Bio
Education
2006: PhD “Complexity in post-genomic biology”. University of Torino, Advisor M. Caselle.
2003: MS “Bioinformatics”. University of Milano-Bicocca, Advisor P. Ricciardi-Castagnoli.
2001: BS “Industrial Biotechnologies”. University of Milano-Bicocca.
Working experience
2011 Team Leader. Italian Institute of Technology (IIT) in the Center for Genomic Science of IIT@SEMM.
2009 Postdoctoral Research Associate. Genomic Analysis Lab, Salk Institute, Advisor J.R. Ecker.
2007 Postdoctoral Research Associate.Biostatistic Division, Yale University, Advisor A. Molinaro.
2003 Computational biologist. Genopolis Consortium, Milan, Italy.
2001 Computational biologist at Biopolo (Affymetrix service provider).
Projects
Epigenomics
· Integrative analysis of the DNA methylomes of induced pluripotent stem cells (iPSC), stem cells, and somatic cells, reveal the presence of hotspots of aberrant epigenomic reprogramming in iPSC (Lister R, Pelizzola M et al, Nature 2010).
· MethylPipe: a R package for the analysis of base-resolution DNA methylation data and their integration with heterogeneous data types.
· The first single-base resolution maps of methylated cytosines in human embryonic stem cells and fetal fibroblasts (along with integrative analysis of mRNA, smallRNA, histone modifications, TFBS). Widespread differences were identified in the composition and patterning of cytosine methylation between the two genomes (Lister R, Pelizzola M et al, Nature 2009).
· Profiling of promoter DNA methylation in human melanoma allowed the identification of differentially methylated markers (Koga Y, Pelizzola M et al, Genome Res 2009).
· Modeling the effect of promoter methylation to the transcriptional activity: the importance of considering the distance of mC from the TSS, and the overall promoter CpG content, when predicting the transcriptional repression of downstream genes (Koga Y, Pelizzola M et al, Genome Res 2009).
· Modeling the relationship between MeDIP enrichment and the DNA methylation level: a model implemented in a Bioconductor library (MEDME) allows predicting absolute and relative methylation levels from MeDIP-chip enrichment values (Pelizzola M, Koga Y et al, Genome Res 2008).
Integrative genomics
· MethylPipe: a R package for the analysis of base-resolution DNA methylation data and their integration with heterogeneous data types (Pelizzola M, Lister M, Ecker JR, unpublished).
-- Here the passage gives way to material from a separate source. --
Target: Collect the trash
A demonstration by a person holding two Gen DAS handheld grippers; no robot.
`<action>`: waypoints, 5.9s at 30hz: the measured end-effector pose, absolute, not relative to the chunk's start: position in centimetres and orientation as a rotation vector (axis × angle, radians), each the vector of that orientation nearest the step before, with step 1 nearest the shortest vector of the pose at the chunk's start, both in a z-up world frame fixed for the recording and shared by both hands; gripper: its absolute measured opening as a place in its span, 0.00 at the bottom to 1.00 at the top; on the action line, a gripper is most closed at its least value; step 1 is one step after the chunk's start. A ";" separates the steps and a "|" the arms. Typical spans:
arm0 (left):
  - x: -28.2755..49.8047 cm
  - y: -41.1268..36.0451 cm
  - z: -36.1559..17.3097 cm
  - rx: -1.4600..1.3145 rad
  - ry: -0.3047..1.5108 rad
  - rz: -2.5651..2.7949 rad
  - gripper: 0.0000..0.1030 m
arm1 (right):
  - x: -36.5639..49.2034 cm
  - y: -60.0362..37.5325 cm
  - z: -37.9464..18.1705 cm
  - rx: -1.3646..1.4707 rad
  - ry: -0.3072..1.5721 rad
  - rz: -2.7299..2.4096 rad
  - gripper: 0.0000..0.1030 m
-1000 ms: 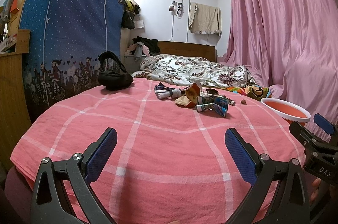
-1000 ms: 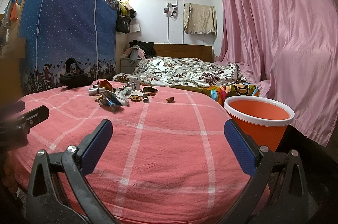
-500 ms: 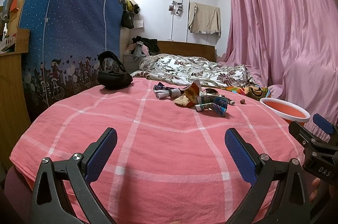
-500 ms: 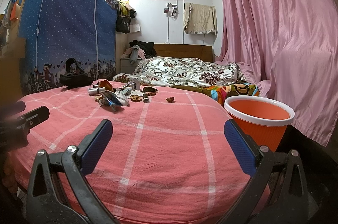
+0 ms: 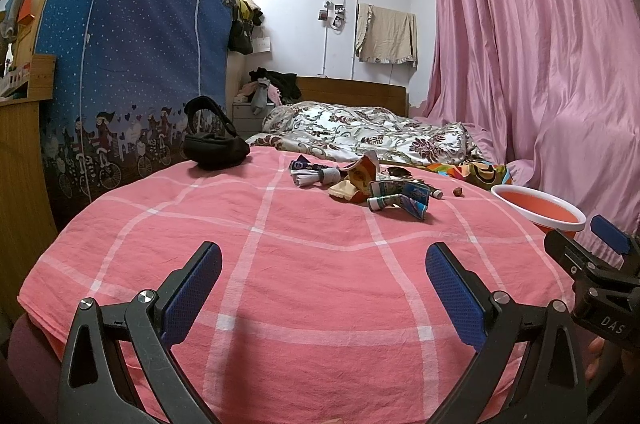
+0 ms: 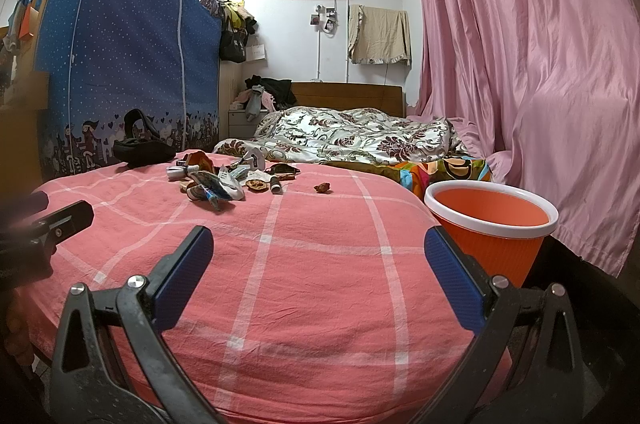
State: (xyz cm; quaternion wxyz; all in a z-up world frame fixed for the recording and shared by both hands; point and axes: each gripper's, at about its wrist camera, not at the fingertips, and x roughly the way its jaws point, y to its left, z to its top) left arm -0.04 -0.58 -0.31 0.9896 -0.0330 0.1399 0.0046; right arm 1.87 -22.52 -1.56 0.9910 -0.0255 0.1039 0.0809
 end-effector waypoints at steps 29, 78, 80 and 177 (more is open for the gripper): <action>0.0 -0.6 -0.3 -0.069 0.281 0.008 0.97 | 1.8 -22.5 -1.5 -0.050 0.209 0.163 1.00; 3.8 -0.3 4.4 -0.088 0.178 0.017 0.97 | 7.5 -22.5 5.5 -0.097 0.046 0.228 1.00; 4.5 -0.3 5.3 -0.087 0.151 0.013 0.97 | 8.4 -22.4 6.2 -0.106 0.016 0.238 1.00; 15.7 -1.4 2.1 -0.576 0.741 -0.132 0.16 | 21.4 -19.7 -1.7 -0.089 0.671 0.599 0.18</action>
· A method for the identification of regulatory modules in higher eukaryotes (TF and target genes). This method is based on the evaluation of the tissue-specific co-expression of genes with similar regulatory regions. Resulting modules are also evaluated for dysregulation of the target genes in cancer (Pelizzola M and Caselle M, unpublished).
Microarray data analysis
· AMDA: a pipeline for the automatic analysis of Affymetrix microarray data, providing a PDF report inclusive of results and documentation with one click software (Pelizzola M et al, BMC Bioinformatics 2006).
· PLGEM: a Bioconductor library including a global error model and its application for the identification of differentially expressed features in transcriptomics and proteomics datasets (Pelizzola M, Pavelka N et al, BMC Bioinformatics 2004; Pavelka N et al, Mol Cell Proteomics 2006).
· Collaboration for the data analysis with several research groups, with particular focus on datasets relevant for the study of immune responses.